# Problem details
Can you write out the whole listing exactly?

################

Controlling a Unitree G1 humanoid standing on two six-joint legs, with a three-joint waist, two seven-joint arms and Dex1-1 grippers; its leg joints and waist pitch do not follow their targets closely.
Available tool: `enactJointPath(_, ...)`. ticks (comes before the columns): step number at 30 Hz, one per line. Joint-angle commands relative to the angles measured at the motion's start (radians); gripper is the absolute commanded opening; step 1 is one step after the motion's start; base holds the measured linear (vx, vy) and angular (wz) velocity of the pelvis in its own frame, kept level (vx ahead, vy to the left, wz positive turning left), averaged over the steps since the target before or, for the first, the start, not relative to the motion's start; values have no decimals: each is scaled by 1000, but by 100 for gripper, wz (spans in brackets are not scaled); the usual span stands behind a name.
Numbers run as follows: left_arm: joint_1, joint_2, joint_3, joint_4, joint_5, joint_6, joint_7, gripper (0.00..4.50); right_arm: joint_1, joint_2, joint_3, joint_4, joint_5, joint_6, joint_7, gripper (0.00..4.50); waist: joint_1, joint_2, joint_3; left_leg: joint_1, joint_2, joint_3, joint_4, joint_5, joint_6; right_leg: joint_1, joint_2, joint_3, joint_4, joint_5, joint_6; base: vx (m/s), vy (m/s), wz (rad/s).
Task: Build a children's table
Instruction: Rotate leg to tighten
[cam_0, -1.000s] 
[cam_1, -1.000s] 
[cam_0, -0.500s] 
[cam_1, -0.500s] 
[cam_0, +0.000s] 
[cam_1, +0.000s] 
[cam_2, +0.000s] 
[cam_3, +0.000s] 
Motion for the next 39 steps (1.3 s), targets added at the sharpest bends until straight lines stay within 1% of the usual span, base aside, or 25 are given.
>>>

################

# Result of the task
Controlling a Unitree G1 humanoid standing on two six-joint legs, with a three-joint waist, two seven-joint arms and Dex1-1 grippers; its leg joints and waist pitch do not follow their targets closely.
Available tool: `enactJointPath(_, ...)`. ticks (comes before the columns): step number at 30 Hz, one per line. Joint-angle commands relative to the angles measured at the motion's start (radians); gripper is the absolute commanded opening; step 1 is one step after the motion's start; base holds the measured linear (vx, vy) and angular (wz) velocity of the pelvis in its own frame, kept level (vx ahead, vy to the left, wz positive turning left), averaged over the steps since the target before or, for the first, the start, not relative to the motion's start; values have no decimals: each is scaled by 1000, but by 100 for gripper, wz (spans in brackets are not scaled); the usual span stands behind a name.
Numbers run as follows: left_arm: joint_1, joint_2, joint_3, joint_4, joint_5, joint_6, joint_7, gripper (0.00..4.50); right_arm: joint_1, joint_2, joint_3, joint_4, joint_5, joint_6, joint_7, gripper (0.00..4.50); waist: joint_1, joint_2, joint_3; left_leg: joint_1, joint_2, joint_3, joint_4, joint_5, joint_6; right_leg: joint_1, joint_2, joint_3, joint_4, joint_5, joint_6; base: vx (m/s), vy (m/s), wz (rad/s).
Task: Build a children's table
Instruction: Rotate leg to tighten
[cam_0, -1.000s] 
[cam_1, -1.000s] 
[cam_0, -0.500s] 
[cam_1, -0.500s] 
[cam_0, +0.000s] 
[cam_1, +0.000s] 
[cam_2, +0.000s] 
[cam_3, +0.000s] 
Motion for the next 39 steps (1.3 s), targets added at the sharpest bends until straight lines stay within 1% of the usual span, base aside, or 25 are given.
>>>

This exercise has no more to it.